On Fri, Jan 3, 2020 at 3:53 PM Erik Kline <ek@...n.com> wrote:
>
> On Fri, 3 Jan 2020 at 15:49, Tom Herbert <tom@...bertland.com> wrote:
> >
> > On Fri, Jan 3, 2020 at 2:57 PM David Miller <davem@...emloft.net> wrote:
> > >
> > > From: Tom Herbert <tom@...bertland.com>
> > > Date: Fri, 3 Jan 2020 14:31:58 -0800
> > >
> > > > On Fri, Jan 3, 2020 at 12:45 PM David Miller <davem@...emloft.net> wrote:
> > > >>
> > > >> From: Tom Herbert <tom@...bertland.com>
> > > >> Date: Fri, 3 Jan 2020 09:35:08 -0800
> > > >>
> > > >> > The real way to combat this provide open implementation that
> > > >> > demonstrates the correct use of the protocols and show that's more
> > > >> > extensible and secure than these "hacks".
> > > >>
> > > >> Keep dreaming, this won't stop Cisco from doing whatever it wants to do.
> > > >
> > > > See QUIC. See TLS. See TCP fast open. See transport layer encryption.
> > > > These are prime examples where we've steered the Internet from host
> > > > protocols and implementation to successfully obsolete or at least work
> > > > around protocol ossification that was perpetuated by router vendors.
> > > > Cisco is not the Internet!
> > >
> > > Seriously, I wish you luck stopping the SRv6 header insertion stuff.
> > >
> > Dave,
> >
> > I agree we can't stop it, but maybe we can steer it to be at least
> > palatable. There are valid use cases for extension header insertion.
> > Ironically, SRv6 header insertion isn't one of them; the proponents
> > have failed to offer even a single reason why the alternative of IPv6
> > encapsulation isn't sufficient (believe me, we've asked _many_ times
> > for some justification and only get hand waving!).
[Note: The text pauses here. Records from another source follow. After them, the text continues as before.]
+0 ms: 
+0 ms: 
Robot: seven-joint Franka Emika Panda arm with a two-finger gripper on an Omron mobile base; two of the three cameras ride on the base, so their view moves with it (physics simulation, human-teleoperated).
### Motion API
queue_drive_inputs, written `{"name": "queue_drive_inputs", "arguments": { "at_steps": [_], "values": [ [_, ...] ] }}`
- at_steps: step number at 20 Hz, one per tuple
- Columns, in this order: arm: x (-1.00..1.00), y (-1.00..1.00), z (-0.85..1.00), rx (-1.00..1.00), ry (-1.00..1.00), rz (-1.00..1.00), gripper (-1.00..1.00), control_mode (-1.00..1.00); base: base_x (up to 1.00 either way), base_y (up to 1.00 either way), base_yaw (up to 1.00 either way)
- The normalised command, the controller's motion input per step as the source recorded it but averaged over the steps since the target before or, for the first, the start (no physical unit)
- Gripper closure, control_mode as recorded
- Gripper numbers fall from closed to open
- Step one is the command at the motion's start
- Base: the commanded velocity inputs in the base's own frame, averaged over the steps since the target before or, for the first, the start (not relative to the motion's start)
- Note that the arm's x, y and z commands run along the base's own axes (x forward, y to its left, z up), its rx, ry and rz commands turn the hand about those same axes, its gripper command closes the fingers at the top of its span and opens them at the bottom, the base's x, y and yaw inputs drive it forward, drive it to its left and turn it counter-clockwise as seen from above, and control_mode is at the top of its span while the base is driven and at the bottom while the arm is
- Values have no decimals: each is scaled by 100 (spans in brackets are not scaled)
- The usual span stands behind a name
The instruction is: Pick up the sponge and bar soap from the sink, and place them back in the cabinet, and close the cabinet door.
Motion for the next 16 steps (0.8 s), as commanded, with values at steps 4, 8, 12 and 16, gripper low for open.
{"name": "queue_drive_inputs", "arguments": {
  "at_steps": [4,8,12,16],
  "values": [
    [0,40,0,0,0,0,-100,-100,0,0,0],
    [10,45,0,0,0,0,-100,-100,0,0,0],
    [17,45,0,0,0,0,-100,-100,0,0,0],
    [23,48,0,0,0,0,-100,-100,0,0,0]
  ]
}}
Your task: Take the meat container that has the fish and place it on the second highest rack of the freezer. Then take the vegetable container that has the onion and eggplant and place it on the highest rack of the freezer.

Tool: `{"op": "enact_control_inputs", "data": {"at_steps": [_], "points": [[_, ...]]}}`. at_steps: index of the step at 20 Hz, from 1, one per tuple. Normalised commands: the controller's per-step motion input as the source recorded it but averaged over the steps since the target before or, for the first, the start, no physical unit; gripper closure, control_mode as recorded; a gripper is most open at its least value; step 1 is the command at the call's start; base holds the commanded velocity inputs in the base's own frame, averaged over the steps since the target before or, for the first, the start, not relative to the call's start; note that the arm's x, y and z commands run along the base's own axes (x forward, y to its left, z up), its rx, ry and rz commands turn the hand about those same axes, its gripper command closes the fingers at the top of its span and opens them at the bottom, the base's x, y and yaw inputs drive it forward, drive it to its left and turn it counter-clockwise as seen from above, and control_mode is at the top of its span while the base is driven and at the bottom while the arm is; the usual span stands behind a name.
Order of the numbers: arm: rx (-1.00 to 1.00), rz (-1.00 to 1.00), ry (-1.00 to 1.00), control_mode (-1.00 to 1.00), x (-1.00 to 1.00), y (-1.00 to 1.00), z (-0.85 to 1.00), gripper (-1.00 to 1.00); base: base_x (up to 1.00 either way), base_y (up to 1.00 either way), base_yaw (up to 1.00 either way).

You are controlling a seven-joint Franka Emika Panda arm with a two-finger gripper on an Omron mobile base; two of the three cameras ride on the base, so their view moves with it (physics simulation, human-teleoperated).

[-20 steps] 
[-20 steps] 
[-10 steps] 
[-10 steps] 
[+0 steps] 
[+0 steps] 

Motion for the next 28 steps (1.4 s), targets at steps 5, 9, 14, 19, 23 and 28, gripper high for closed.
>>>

There are, however,
> > some interesting uses cases like in IOAM where the operator would like
> > to annotate packets as they traverse the network. Encapsulation is
> > insufficient if they don't know what the end point would be or they
> > don't want the annotation to change the path the packets take (versus
> > those that aren't annotated).
> >
> > The salient problem with extension header insertion is lost of
>
> And the problems that can be introduced by changing the effective path MTU...
>
Eric,

Yep, increasing the size of packet in transit potentially wreaks havoc
on PMTU discovery, however I personally think that the issue might be
overblown. We already have the same problem when tunneling is done in
the network since most tunneling implementations and deployments just
assume the operator has set large enough MTUs. As long as all the
overhead inserted into the packet doesn't reduce the end host PMTU
below 1280, PMTU discovery and probably even PTB for a packet with
inserted headers still has right effect.

> > attribution. It is fundamental in the IP protocol that the contents of
> > a packet are attributed to the source host identified by the source
> > address. If some intermediate node inserts an extension header that
> > subsequently breaks the packet downstream then there is no obvious way
> > to debug this. If an ICMP message is sent because of the receiving
> > data, then receiving host can't do much with it; it's not the source
> > of the data in error and nothing in the packet tells who the culprit
> > is. The Cisco guys have at least conceded one point on SRv6 insertion
> > due to pushback on this, their latest draft only does SRv6 insertion
> > on packets that have already been encapsulated in IPIP on ingress into
> > the domain. This is intended to at least restrict the modified packets
> > to a controlled domain (I'm note sure if any implementations enforce
> > this though). My proposal is to require an "attribution" HBH option
> > that would clearly identify inserted data put in a packet by
> > middleboxes (draft-herbert-6man-eh-attrib-00). This is a tradeoff to
> > allow extension header insertion, but require protocol to give
> > attribution and make it at least somewhat robust and manageable.
> >
> > Tom
>
> FWIW the SRv6 header insertion stuff is still under discussion in
> spring wg (last I knew).  I proposed one option that could be used to

It's also under discussion in 6man.

> avoid insertion (allow for extra scratch space
> https://mailarchive.ietf.org/arch/msg/spring/UhThRTNxbHWNiMGgRi3U0SqLaDA),
> but nothing has been conclusively resolved last I checked.
>

I saw your proposal. It's a good idea from POV to be conformant with
RFC8200 and avoid the PMTU problems, but the header insertion
proponents aren't going to like it at all. First, it means that the
source is in control of the insertion policy and host is required to
change-- no way they'll buy into that ;-). Secondly, if the scratch
space isn't used they'll undoubtedly claim that is unnecessary
overhead.

Tom

> As everyone probably knows, the draft-ietf-* documents are
> working-group-adopted documents (though final publication is never
> guaranteed).  My current reading of 6man tea leaves is that neither
> "ICMP limits" and "MTU option" docs were terribly contentious.
> Whether code reorg is important for implementing these I'm not
> competent enough to say.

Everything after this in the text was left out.